------ Recorded information ------
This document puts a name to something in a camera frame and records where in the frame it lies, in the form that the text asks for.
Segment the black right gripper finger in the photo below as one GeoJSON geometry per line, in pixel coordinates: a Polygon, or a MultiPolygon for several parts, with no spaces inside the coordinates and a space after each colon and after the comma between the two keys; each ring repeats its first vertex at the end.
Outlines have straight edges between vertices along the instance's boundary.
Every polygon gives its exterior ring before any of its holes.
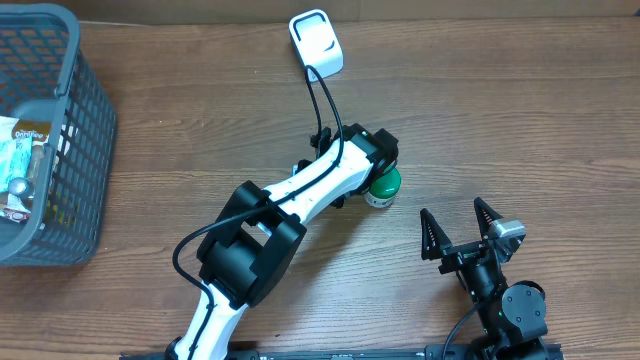
{"type": "Polygon", "coordinates": [[[474,210],[480,235],[482,238],[486,238],[492,223],[495,220],[502,219],[502,216],[491,208],[481,197],[476,197],[474,199],[474,210]]]}
{"type": "Polygon", "coordinates": [[[420,211],[421,222],[421,258],[423,260],[440,259],[452,247],[452,242],[426,209],[420,211]]]}

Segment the green lid white jar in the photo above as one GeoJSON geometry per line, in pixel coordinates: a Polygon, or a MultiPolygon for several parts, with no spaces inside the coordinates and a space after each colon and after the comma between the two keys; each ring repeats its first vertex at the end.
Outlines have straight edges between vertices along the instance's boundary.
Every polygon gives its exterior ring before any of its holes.
{"type": "Polygon", "coordinates": [[[400,172],[394,168],[384,176],[375,180],[365,193],[365,201],[372,207],[385,208],[393,204],[400,190],[402,178],[400,172]]]}

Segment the yellow bottle with silver cap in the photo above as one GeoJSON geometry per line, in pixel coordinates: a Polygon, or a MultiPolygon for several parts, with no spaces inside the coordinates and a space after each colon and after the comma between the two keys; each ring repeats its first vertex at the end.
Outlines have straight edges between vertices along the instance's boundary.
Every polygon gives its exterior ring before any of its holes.
{"type": "Polygon", "coordinates": [[[20,199],[29,199],[34,196],[34,185],[27,178],[16,177],[9,182],[8,192],[20,199]]]}

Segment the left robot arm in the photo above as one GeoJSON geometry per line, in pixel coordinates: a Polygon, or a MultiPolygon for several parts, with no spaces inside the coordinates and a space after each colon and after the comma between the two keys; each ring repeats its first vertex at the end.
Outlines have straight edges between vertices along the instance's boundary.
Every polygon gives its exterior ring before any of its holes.
{"type": "Polygon", "coordinates": [[[201,295],[186,334],[167,346],[163,358],[226,358],[243,313],[282,279],[307,224],[325,208],[367,191],[397,161],[398,143],[384,129],[345,126],[292,177],[264,189],[241,184],[214,223],[186,238],[203,239],[196,251],[198,275],[180,273],[201,295]]]}

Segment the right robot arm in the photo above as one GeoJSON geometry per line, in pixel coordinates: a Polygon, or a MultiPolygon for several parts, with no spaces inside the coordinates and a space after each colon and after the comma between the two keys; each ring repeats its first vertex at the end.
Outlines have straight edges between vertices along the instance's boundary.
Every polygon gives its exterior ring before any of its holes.
{"type": "Polygon", "coordinates": [[[507,219],[482,198],[474,200],[478,241],[455,245],[427,209],[420,211],[421,258],[439,260],[441,274],[453,273],[473,307],[454,325],[440,350],[443,359],[549,359],[543,341],[546,293],[534,281],[508,284],[502,266],[526,237],[518,219],[507,219]],[[478,315],[484,334],[455,350],[452,342],[462,325],[478,315]]]}

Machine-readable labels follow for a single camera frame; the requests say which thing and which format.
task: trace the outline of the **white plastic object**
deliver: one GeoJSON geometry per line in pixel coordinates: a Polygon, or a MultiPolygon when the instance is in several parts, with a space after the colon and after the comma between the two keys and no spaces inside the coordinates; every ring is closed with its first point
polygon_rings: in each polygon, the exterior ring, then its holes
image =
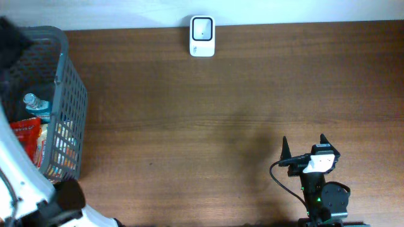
------
## What to work on
Your answer must consist of the entries, unchanged, with no pictures in it.

## The answer
This document puts a name to something in a camera frame and records where in the frame it lies, in the form that the text asks for.
Segment the black right gripper finger in the photo below as one GeoJSON geometry per line, in pixel coordinates: a Polygon, or a MultiPolygon for several parts, with no spaces inside the coordinates and a space after each colon and after the comma between the two keys; each ring repeats its first vertex at the end.
Outlines have straight edges between vertices along the instance's boundary.
Every polygon gives its exterior ring before any of its holes.
{"type": "Polygon", "coordinates": [[[474,210],[480,235],[482,238],[486,238],[492,223],[495,220],[502,219],[502,216],[491,208],[481,197],[476,197],[474,199],[474,210]]]}
{"type": "Polygon", "coordinates": [[[420,211],[421,222],[421,258],[423,260],[440,259],[452,247],[452,242],[426,209],[420,211]]]}

Segment the green lid white jar in the photo above as one GeoJSON geometry per line, in pixel coordinates: a Polygon, or a MultiPolygon for several parts, with no spaces inside the coordinates and a space after each colon and after the comma between the two keys; each ring repeats its first vertex at the end.
Outlines have straight edges between vertices along the instance's boundary.
Every polygon gives its exterior ring before any of its holes.
{"type": "Polygon", "coordinates": [[[400,172],[394,168],[384,176],[375,180],[365,193],[365,201],[372,207],[385,208],[393,204],[400,190],[402,178],[400,172]]]}

Segment the yellow bottle with silver cap in the photo above as one GeoJSON geometry per line, in pixel coordinates: a Polygon, or a MultiPolygon for several parts, with no spaces inside the coordinates and a space after each colon and after the comma between the two keys; each ring repeats its first vertex at the end.
Outlines have straight edges between vertices along the instance's boundary.
Every polygon gives its exterior ring before any of its holes.
{"type": "Polygon", "coordinates": [[[20,199],[29,199],[34,196],[34,185],[27,178],[16,177],[9,182],[8,192],[20,199]]]}

Segment the left robot arm in the photo above as one GeoJSON geometry per line, in pixel coordinates: a Polygon, or a MultiPolygon for several parts, with no spaces inside the coordinates and a space after each colon and after the comma between the two keys; each ring repeats its first vertex at the end.
Outlines have straight edges between vertices along the instance's boundary.
Every polygon gives its exterior ring before any of its holes.
{"type": "Polygon", "coordinates": [[[201,295],[186,334],[167,346],[163,358],[226,358],[243,313],[282,279],[307,224],[325,208],[367,191],[397,161],[398,143],[384,129],[345,126],[292,177],[264,189],[241,184],[214,223],[186,238],[203,239],[196,251],[198,275],[180,273],[201,295]]]}

Segment the right robot arm in the photo above as one GeoJSON geometry per line, in pixel coordinates: a Polygon, or a MultiPolygon for several parts, with no spaces inside the coordinates and a space after each colon and after the comma between the two keys; each ring repeats its first vertex at the end.
Outlines have straight edges between vertices along the instance's boundary.
Every polygon gives its exterior ring before any of its holes.
{"type": "Polygon", "coordinates": [[[507,219],[482,198],[474,200],[478,241],[455,245],[427,209],[420,211],[421,258],[439,260],[441,274],[453,273],[473,307],[454,325],[440,350],[443,359],[549,359],[543,341],[546,293],[534,281],[508,284],[502,266],[526,237],[518,219],[507,219]],[[478,315],[484,334],[455,350],[452,342],[462,325],[478,315]]]}

Machine-readable labels follow for a single camera frame; the requests say which thing and which format.
task: trace the outline of the **white plastic object**
deliver: one GeoJSON geometry per line in pixel coordinates: a Polygon, or a MultiPolygon when the instance is in several parts, with a space after the colon and after the comma between the two keys and no spaces inside the coordinates; every ring is closed with its first point
polygon_rings: in each polygon, the exterior ring, then its holes
image =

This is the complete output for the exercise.